ASSIGNMENT
Each entry should be repeated exactly. Its pictures should not be.

DATA SUPPLIED
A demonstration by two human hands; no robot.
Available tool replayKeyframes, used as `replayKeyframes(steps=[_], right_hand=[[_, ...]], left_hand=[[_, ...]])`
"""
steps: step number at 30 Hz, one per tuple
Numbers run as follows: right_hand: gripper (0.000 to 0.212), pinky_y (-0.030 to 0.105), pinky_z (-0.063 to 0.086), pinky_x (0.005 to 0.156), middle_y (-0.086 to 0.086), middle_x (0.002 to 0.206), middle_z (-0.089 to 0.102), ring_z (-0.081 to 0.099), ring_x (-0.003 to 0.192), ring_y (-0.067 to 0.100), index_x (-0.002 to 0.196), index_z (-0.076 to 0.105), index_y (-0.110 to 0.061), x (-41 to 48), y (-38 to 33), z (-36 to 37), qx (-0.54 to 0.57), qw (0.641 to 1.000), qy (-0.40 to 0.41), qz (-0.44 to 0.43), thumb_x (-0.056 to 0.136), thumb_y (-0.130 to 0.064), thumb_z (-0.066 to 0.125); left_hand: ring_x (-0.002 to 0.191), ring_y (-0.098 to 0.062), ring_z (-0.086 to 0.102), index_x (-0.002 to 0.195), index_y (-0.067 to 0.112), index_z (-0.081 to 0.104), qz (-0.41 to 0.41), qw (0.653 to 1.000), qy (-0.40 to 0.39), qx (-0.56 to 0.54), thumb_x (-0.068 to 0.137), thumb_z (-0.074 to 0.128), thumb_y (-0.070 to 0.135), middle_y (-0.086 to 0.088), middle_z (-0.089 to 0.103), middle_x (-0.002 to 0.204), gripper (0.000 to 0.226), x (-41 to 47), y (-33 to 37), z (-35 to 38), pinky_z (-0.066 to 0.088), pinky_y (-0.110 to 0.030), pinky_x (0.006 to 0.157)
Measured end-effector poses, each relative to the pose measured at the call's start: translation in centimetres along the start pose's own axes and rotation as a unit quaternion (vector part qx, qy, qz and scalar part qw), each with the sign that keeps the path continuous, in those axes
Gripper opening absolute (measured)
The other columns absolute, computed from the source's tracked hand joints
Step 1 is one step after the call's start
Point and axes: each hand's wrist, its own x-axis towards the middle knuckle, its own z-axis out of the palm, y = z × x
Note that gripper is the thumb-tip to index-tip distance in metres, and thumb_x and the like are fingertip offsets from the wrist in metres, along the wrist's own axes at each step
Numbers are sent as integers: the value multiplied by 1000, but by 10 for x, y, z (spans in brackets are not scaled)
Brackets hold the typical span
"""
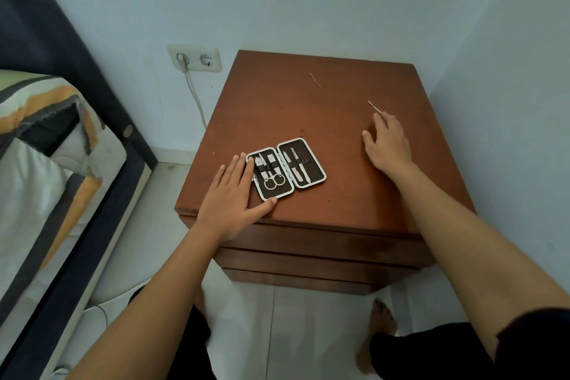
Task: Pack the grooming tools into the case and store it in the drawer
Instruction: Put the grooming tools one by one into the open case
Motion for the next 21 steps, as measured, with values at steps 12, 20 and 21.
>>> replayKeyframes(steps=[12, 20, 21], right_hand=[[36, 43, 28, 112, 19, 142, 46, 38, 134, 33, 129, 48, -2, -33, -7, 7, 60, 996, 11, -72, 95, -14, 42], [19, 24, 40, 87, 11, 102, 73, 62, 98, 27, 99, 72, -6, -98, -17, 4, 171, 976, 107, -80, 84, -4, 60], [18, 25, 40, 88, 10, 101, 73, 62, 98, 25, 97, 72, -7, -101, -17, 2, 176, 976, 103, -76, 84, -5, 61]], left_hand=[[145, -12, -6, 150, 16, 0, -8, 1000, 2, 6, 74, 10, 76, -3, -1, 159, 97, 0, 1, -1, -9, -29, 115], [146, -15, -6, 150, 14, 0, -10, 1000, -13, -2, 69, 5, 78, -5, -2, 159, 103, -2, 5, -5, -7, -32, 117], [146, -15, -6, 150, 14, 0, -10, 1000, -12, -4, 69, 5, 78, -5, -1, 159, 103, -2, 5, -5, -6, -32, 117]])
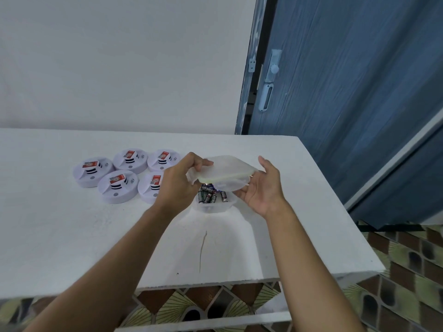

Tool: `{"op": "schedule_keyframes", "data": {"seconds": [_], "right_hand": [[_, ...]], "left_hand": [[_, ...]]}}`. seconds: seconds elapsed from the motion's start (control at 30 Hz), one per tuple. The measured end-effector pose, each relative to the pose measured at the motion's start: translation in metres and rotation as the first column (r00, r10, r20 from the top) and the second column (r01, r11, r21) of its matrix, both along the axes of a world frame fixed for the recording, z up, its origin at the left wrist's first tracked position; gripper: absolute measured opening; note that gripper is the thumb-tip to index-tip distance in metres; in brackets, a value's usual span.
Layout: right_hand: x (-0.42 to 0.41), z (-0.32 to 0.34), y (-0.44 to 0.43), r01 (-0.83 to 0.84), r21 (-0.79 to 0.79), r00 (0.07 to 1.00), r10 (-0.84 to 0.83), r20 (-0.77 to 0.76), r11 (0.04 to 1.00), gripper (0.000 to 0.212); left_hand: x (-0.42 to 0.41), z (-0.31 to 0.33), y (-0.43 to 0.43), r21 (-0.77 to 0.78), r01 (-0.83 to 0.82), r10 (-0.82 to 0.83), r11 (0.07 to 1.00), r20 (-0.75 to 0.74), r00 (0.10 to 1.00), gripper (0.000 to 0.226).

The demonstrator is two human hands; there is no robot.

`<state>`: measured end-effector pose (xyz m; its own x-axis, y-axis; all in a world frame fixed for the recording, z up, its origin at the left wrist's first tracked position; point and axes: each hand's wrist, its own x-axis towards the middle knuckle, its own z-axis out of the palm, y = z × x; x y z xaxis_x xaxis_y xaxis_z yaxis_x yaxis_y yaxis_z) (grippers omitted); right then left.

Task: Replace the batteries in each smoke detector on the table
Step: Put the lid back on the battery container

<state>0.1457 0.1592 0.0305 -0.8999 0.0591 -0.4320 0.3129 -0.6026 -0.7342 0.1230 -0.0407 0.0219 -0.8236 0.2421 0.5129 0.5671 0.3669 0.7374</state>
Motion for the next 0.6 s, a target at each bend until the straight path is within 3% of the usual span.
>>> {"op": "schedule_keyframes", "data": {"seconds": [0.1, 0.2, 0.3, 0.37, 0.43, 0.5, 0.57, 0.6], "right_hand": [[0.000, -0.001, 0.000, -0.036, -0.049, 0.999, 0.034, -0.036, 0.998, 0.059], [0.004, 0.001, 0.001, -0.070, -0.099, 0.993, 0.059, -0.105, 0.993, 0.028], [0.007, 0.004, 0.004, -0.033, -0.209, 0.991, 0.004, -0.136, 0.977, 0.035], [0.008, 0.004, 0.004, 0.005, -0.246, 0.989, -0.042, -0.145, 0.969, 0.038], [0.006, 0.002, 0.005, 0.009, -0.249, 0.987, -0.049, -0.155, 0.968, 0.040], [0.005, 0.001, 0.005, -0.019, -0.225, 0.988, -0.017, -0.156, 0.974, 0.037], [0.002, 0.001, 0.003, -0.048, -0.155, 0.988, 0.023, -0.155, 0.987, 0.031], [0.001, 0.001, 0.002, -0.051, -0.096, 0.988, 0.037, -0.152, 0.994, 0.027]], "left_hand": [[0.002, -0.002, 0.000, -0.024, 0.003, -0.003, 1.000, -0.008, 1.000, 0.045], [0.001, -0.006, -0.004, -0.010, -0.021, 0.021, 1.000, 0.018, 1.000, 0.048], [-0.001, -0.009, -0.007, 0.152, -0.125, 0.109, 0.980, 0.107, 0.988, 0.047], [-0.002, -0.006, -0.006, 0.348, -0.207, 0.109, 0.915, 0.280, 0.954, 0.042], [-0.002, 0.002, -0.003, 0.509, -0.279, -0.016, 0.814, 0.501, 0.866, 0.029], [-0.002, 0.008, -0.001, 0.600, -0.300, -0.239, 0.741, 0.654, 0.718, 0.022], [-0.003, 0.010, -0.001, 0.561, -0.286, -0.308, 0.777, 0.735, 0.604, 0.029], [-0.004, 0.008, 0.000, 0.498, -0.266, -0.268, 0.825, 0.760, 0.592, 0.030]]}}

RESULT OF THE TASK
A demonstration by two human hands; no robot.
Available tool replayKeyframes, used as `replayKeyframes(steps=[_], right_hand=[[_, ...]], left_hand=[[_, ...]])`
"""
steps: step number at 30 Hz, one per tuple
Numbers run as follows: right_hand: gripper (0.000 to 0.212), pinky_y (-0.030 to 0.105), pinky_z (-0.063 to 0.086), pinky_x (0.005 to 0.156), middle_y (-0.086 to 0.086), middle_x (0.002 to 0.206), middle_z (-0.089 to 0.102), ring_z (-0.081 to 0.099), ring_x (-0.003 to 0.192), ring_y (-0.067 to 0.100), index_x (-0.002 to 0.196), index_z (-0.076 to 0.105), index_y (-0.110 to 0.061), x (-41 to 48), y (-38 to 33), z (-36 to 37), qx (-0.54 to 0.57), qw (0.641 to 1.000), qy (-0.40 to 0.41), qz (-0.44 to 0.43), thumb_x (-0.056 to 0.136), thumb_y (-0.130 to 0.064), thumb_z (-0.066 to 0.125); left_hand: ring_x (-0.002 to 0.191), ring_y (-0.098 to 0.062), ring_z (-0.086 to 0.102), index_x (-0.002 to 0.195), index_y (-0.067 to 0.112), index_z (-0.081 to 0.104), qz (-0.41 to 0.41), qw (0.653 to 1.000), qy (-0.40 to 0.39), qx (-0.56 to 0.54), thumb_x (-0.068 to 0.137), thumb_z (-0.074 to 0.128), thumb_y (-0.070 to 0.135), middle_y (-0.086 to 0.088), middle_z (-0.089 to 0.103), middle_x (-0.002 to 0.204), gripper (0.000 to 0.226), x (-41 to 47), y (-33 to 37), z (-35 to 38), pinky_z (-0.066 to 0.088), pinky_y (-0.110 to 0.030), pinky_x (0.006 to 0.157)
Measured end-effector poses, each relative to the pose measured at the call's start: translation in centimetres along the start pose's own axes and rotation as a unit quaternion (vector part qx, qy, qz and scalar part qw), each with the sign that keeps the path continuous, in those axes
Gripper opening absolute (measured)
The other columns absolute, computed from the source's tracked hand joints
Step 1 is one step after the call's start
Point and axes: each hand's wrist, its own x-axis towards the middle knuckle, its own z-axis out of the palm, y = z × x
Note that gripper is the thumb-tip to index-tip distance in metres, and thumb_x and the like are fingertip offsets from the wrist in metres, along the wrist's own axes at each step
Numbers are sent as integers: the value multiplied by 1000, but by 10 for x, y, z (spans in brackets are not scaled)
Brackets hold the typical span
"""
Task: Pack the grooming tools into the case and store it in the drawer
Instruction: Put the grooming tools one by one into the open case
Motion for the next 21 steps, as measured, with values at steps 12, 20 and 21.
>>> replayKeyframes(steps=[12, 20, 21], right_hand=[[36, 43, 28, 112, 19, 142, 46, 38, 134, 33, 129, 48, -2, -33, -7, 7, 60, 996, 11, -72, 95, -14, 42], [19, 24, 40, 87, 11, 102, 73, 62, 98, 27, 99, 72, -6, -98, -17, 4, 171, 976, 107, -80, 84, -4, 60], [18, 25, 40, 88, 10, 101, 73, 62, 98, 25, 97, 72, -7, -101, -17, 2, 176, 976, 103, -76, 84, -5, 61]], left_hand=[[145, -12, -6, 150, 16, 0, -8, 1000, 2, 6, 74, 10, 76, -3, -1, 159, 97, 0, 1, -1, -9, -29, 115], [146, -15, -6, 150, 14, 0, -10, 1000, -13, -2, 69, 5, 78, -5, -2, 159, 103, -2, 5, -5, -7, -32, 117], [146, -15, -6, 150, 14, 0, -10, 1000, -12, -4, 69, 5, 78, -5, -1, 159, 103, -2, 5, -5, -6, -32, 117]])

Tool: `{"op": "schedule_keyframes", "data": {"seconds": [_], "right_hand": [[_, ...]], "left_hand": [[_, ...]]}}`. seconds: seconds elapsed from the motion's start (control at 30 Hz), one per tuple. The measured end-effector pose, each relative to the pose measured at the motion's start: translation in metres and rotation as the first column (r00, r10, r20 from the top) and the second column (r01, r11, r21) of its matrix, both along the axes of a world frame fixed for the recording, z up, its origin at the left wrist's first tracked position; gripper: absolute measured opening; note that gripper is the thumb-tip to index-tip distance in metres; in brackets, a value's usual span.
Layout: right_hand: x (-0.42 to 0.41), z (-0.32 to 0.34), y (-0.44 to 0.43), r01 (-0.83 to 0.84), r21 (-0.79 to 0.79), r00 (0.07 to 1.00), r10 (-0.84 to 0.83), r20 (-0.77 to 0.76), r11 (0.04 to 1.00), gripper (0.000 to 0.212); left_hand: x (-0.42 to 0.41), z (-0.31 to 0.33), y (-0.43 to 0.43), r21 (-0.77 to 0.78), r01 (-0.83 to 0.82), r10 (-0.82 to 0.83), r11 (0.07 to 1.00), r20 (-0.75 to 0.74), r00 (0.10 to 1.00), gripper (0.000 to 0.226).

The demonstrator is two human hands; there is no robot.

`<state>`: measured end-effector pose (xyz m; its own x-axis, y-axis; all in a world frame fixed for the recording, z up, its origin at the left wrist's first tracked position; point and axes: each hand's wrist, its own x-axis towards the middle knuckle, its own z-axis out of the palm, y = z × x; x y z xaxis_x xaxis_y xaxis_z yaxis_x yaxis_y yaxis_z) (grippers omitted); right then left.

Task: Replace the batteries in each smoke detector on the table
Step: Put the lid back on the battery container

<state>0.1457 0.1592 0.0305 -0.8999 0.0591 -0.4320 0.3129 -0.6026 -0.7342 0.1230 -0.0407 0.0219 -0.8236 0.2421 0.5129 0.5671 0.3669 0.7374</state>
Motion for the next 0.6 s, a target at each bend until the straight path is within 3% of the usual span.
>>> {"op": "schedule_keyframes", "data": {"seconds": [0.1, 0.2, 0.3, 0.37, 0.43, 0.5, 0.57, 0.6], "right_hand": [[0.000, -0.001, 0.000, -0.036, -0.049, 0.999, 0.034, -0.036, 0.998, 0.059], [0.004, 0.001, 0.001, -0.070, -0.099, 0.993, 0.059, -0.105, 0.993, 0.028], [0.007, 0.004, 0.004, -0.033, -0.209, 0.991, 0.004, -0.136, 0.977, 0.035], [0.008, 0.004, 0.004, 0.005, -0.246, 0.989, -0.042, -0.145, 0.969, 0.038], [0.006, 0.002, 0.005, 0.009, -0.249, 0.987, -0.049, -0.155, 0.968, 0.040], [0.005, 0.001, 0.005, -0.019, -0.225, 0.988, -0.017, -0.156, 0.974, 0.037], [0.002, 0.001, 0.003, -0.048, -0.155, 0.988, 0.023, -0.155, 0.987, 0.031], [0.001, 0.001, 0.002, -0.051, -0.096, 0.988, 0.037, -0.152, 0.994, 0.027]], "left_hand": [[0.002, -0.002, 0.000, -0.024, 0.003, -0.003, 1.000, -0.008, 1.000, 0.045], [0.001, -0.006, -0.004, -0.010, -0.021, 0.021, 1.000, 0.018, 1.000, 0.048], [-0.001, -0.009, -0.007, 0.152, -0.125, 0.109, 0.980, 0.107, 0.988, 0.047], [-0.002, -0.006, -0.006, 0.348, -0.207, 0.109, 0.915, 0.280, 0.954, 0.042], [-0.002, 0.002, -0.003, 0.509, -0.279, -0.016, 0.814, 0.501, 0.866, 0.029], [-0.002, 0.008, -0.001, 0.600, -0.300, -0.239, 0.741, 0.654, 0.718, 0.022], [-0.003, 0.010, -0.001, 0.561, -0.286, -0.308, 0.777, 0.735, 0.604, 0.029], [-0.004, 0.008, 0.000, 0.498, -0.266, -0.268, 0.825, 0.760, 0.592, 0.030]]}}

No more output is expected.